**Information shown:**
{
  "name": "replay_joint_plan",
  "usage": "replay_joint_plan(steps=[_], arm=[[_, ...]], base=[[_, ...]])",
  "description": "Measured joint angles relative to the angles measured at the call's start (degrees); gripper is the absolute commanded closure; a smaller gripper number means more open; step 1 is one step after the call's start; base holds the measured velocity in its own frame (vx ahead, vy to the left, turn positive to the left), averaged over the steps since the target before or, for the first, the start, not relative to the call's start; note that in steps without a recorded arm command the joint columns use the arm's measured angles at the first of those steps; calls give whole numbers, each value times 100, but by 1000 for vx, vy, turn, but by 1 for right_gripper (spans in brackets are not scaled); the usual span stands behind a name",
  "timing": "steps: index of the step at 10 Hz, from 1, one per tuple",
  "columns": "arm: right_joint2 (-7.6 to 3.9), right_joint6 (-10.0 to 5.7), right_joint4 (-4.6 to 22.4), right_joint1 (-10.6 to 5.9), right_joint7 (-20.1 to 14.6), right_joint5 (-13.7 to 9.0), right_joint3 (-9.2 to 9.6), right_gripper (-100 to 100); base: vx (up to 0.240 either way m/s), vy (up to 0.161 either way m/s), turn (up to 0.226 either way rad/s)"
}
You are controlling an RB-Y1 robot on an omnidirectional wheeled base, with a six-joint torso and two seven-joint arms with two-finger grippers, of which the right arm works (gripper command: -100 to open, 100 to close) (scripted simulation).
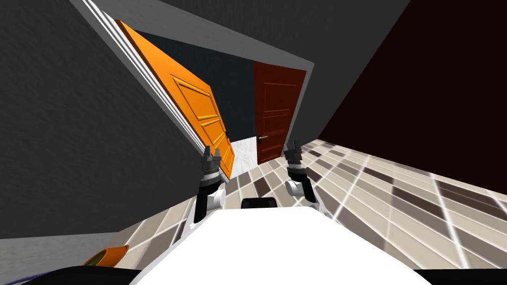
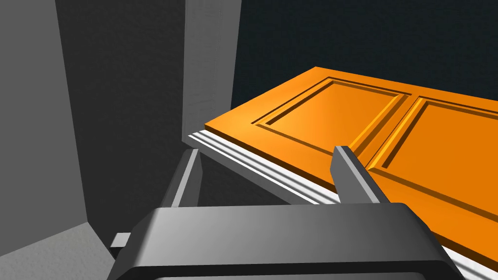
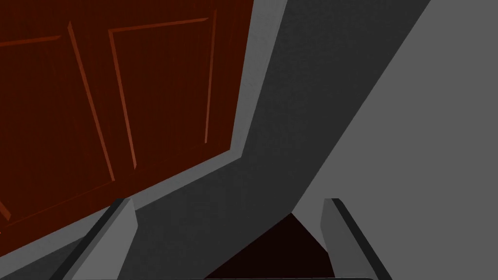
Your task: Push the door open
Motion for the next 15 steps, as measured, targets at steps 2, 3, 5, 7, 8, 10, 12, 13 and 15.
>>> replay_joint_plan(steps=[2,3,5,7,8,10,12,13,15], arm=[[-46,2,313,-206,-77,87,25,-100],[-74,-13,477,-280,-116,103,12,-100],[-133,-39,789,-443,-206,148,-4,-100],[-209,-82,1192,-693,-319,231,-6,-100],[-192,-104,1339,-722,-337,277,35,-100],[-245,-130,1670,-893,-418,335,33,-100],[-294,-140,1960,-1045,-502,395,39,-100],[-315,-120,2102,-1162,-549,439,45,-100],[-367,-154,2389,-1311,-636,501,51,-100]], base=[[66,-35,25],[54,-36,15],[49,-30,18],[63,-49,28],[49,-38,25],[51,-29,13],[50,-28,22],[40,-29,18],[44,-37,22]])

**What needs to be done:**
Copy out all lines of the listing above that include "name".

**Worked solution:**
  "name": "replay_joint_plan",
  "description": "Measured joint angles relative to the angles measured at the call's start (degrees); gripper is the absolute commanded closure; a smaller gripper number means more open; step 1 is one step after the call's start; base holds the measured velocity in its own frame (vx ahead, vy to the left, turn positive to the left), averaged over the steps since the target before or, for the first, the start, not relative to the call's start; note that in steps without a recorded arm command the joint columns use the arm's measured angles at the first of those steps; calls give whole numbers, each value times 100, but by 1000 for vx, vy, turn, but by 1 for right_gripper (spans in brackets are not scaled); the usual span stands behind a name",

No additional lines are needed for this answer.